Review of The Criterion Collection Blu-ray edition.

Hiroshim mon amour
d. Alain Resnais (1959)
Spine: #196
Blu-ray Release Date: July 14, 2015

Screen captures below are taken from The Criterion Collection Blu-ray disc, but resolution has been reduced from 1920x1080 to 900x506 and slightly compressed. You may click on them to view the 900x506 image.

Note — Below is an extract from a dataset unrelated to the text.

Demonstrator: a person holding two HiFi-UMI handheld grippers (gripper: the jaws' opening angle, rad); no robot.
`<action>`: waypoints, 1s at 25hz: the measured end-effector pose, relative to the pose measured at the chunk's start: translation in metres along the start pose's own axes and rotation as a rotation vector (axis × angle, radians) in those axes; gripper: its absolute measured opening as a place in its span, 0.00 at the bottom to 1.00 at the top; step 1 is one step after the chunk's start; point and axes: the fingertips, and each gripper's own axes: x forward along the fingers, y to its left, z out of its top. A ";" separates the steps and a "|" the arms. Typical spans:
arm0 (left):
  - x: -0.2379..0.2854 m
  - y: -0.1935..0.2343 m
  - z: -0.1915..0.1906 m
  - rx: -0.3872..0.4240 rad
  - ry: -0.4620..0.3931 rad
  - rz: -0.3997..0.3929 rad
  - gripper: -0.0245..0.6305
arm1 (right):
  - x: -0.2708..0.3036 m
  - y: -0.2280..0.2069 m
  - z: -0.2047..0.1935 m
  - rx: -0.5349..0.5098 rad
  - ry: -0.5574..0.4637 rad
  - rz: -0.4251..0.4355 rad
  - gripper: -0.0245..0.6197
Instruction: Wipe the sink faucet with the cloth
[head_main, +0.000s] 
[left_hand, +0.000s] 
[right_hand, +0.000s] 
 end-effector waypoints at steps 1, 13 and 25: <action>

Following the success of Night and Fog, the acclaimed documentary on the horrors of the Nazi concentration camps, the director Alain Resnais was asked to direct a short documentary about the atomic bomb, meant to be the first French-Japanese coproduction. Struggling with the idea (and recognizing that the Japanese had already created an important documentary on the subject), he finally told his producer, perhaps only joking, that he could only do the film if the script were by the experimental novelist Marguerite Duras. And so the short documentary about the atomic bomb evolved and became the masterful, beautiful, and supremely enigmatic 90-minute film — deliberately created in two tenses — about tragedy and memory and the brittle nature of time, Hiroshima mon amour, which is out today in a lovely Blu-ray edition from The Criterion Collection. Right now Barnes and Noble is running a 50%-off sale on all Criterion titles. Of the most recent releases, many of which are superb, this is the one I’d most highly recommend.

Hiroshima mon amour

The first fifteen minutes of the film showcase the talents of both Resnais and Duras. The visuals (other than the initial image which I’ll return to in a moment) suggest a mini-documentary about the tragic results of the atomic bomb. We see footage of victims, with various deformities or burn scars or missing limbs. We see a museum that tries to commemorate the horrors with jars of human skin. We see children born a decade after the tragedy visiting these museums, seeing the footage, and we wonder just how such an immense horror from a past that both is and is not theirs is entering their consciousness.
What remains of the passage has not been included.